Under VMS, not all of the odd file formats are treated properly. Only stream-LF format zip files are expected to work with zip. Others can be converted using Rahul Dhesi’s BILF program. This version of zip handles some of the conversion internally. When using Kermit to transfer zip files from Vax to MSDOS, type “set file type block” on the Vax. When transfering from MSDOS to Vax, type “set file type fixed” on the Vax. In both cases, type “set file type binary” on MSDOS.

Under VMS, zip hangs for file specification that uses DECnet syntax foo::*.*.

On OS/2, zip cannot match some names, such as those including an exclamation mark or a hash sign. This is a bug in OS/2 itself: the 32-bit DosFindFirst/Next don’t find such names. Other programs such as GNU tar are also affected by this bug.

Under OS/2, the amount of Extended Attributes displayed by DIR is (for compatibility) the amount returned by the 16-bit version of DosQueryPathInfo(). Otherwise OS/2 1.3 and 2.0 would report different EA sizes when DIRing a file. However, the structure layout returned by the 32-bit DosQueryPathInfo() is a bit different, it uses extra padding bytes and link pointers (it’s a linked list) to have all fields on 4-byte boundaries for portability to future RISC OS/2 versions. Therefore the value reported by zip (which uses this 32-bit-mode size) differs from that reported by DIR. zip stores the 32-bit format for portability, even the 16-bit MS-C-compiled version running on OS/2 1.3, so even this one shows the 32-bit-mode size.

Development of Zip 3.0 is underway. See that source distribution for many new features and the latest bug fixes.

Authors

Copyright (C) 1997-2005 Info-ZIP.

Copyright (C) 1990-1997 Mark Adler, Richard B. Wales, Jean-loup Gailly, Onno van der Linden, Kai Uwe Rommel, Igor Mandrichenko, John Bush and Paul Kienitz. Permission is granted to any individual or institution to use, copy, or redistribute this software so long as all of the original files are included, that it is not sold for profit, and that this copyright notice is retained.

LIKE ANYTHING ELSE THAT’S FREE, ZIP AND ITS
ASSOCIATED UTILITIES ARE PROVIDED AS IS AND COME WITH NO WARRANTY OF ANY KIND, EITHER EXPRESSED OR IMPLIED. IN NO EVENT WILL THE COPYRIGHT HOLDERS BE LIABLE FOR ANY DAMAGES RESULTING FROM THE USE OF THIS SOFTWARE.

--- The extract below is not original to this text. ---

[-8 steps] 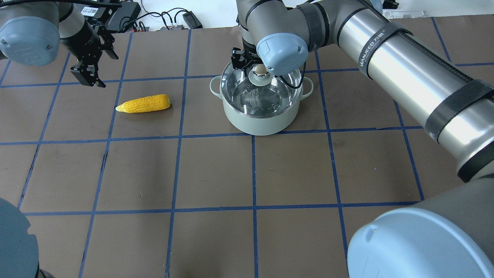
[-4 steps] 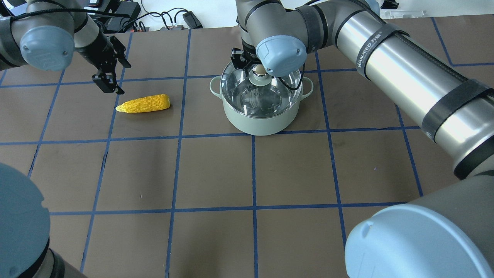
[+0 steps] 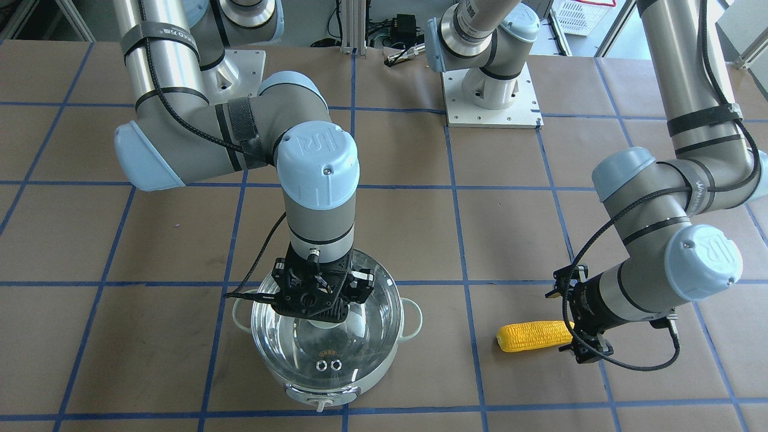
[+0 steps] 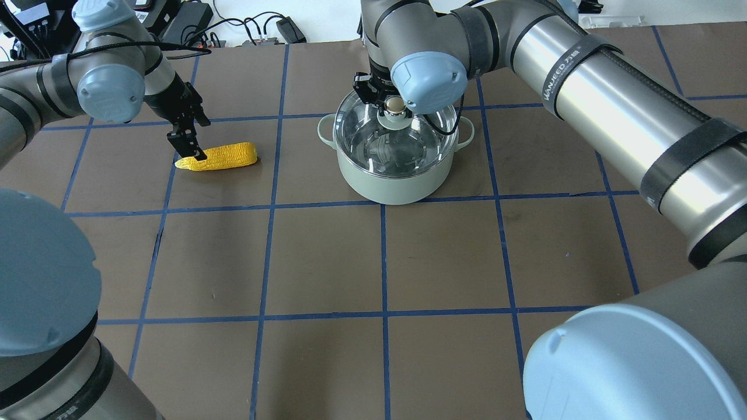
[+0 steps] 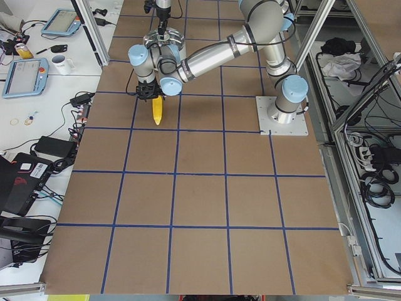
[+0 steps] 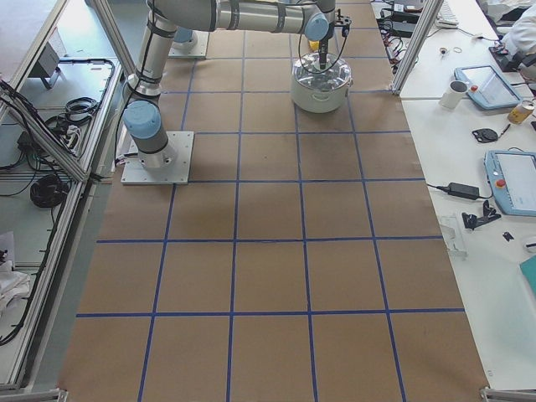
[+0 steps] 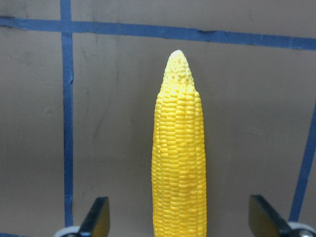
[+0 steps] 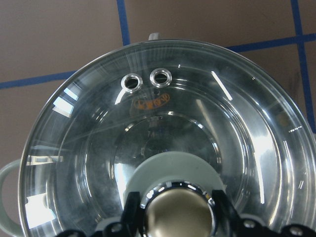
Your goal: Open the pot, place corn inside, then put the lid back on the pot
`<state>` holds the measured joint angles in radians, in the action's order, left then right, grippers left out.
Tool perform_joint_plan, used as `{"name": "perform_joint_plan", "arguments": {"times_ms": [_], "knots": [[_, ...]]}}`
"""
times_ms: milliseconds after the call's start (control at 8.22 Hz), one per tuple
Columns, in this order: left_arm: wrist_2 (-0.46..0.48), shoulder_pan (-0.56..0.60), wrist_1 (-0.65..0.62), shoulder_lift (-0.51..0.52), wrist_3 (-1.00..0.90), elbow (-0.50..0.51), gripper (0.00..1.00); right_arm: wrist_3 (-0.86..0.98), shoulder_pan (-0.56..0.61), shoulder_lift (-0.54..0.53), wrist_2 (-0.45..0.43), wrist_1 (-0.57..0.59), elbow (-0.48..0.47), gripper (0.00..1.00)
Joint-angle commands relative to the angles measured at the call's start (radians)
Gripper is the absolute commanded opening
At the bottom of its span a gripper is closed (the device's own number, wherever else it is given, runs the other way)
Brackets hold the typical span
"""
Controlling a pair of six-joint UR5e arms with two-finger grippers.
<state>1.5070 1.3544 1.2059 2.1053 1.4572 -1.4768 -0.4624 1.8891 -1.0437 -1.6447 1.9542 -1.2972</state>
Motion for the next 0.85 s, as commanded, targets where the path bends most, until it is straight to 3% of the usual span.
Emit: {"name": "perform_joint_plan", "arguments": {"times_ms": [0,243,486,730], "knots": [[0.058,0.000,-0.011,0.044,0.066,-0.002,1.00,-0.004,-0.007,-0.001,0.003,0.008,0.001,0.55],[0.047,0.000,-0.040,0.050,0.060,-0.005,1.00,-0.012,-0.007,0.001,0.022,0.011,0.001,0.57],[0.047,0.000,-0.042,0.079,0.057,-0.025,1.00,0.007,-0.007,0.001,0.020,0.012,-0.001,0.73],[0.048,0.000,-0.042,0.091,0.054,-0.026,1.00,0.007,-0.007,0.001,0.020,0.012,0.001,0.72]]}}
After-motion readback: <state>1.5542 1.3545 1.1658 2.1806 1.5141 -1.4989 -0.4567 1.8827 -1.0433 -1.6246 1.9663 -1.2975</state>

Please send bug reports and comments to: zip-bugs at www.info-zip.org. For bug reports, please include the version of zip (see zip -h), the make options used to compile it (see zip -v), the machine and operating system in use, and as much additional information as possible.

Acknowledgements

Thanks to R. P. Byrne for his Shrink.Pas program, which inspired this project, and from which the shrink algorithm was stolen; to Phil Katz for placing in the public domain the zip file format, compression format, and .ZIP filename extension, and for accepting minor changes to the file format; to Steve Burg for clarifications on the deflate format; to Haruhiko Okumura and Leonid Broukhis for providing some useful ideas for the compression algorithm; to Keith Petersen, Rich Wales, Hunter Goatley and Mark Adler for providing a mailing list and ftp site for the Info-ZIP group to use; and most importantly, to the Info-ZIP group itself (listed in the file infozip.who) without whose tireless testing and bug-fixing efforts a portable zip would not have been possible. Finally we should thank (blame) the first Info-ZIP moderator, David Kirschbaum, for getting us into this mess in the first place. The manual page was rewritten for UNIX by R. P. C. Rodgers.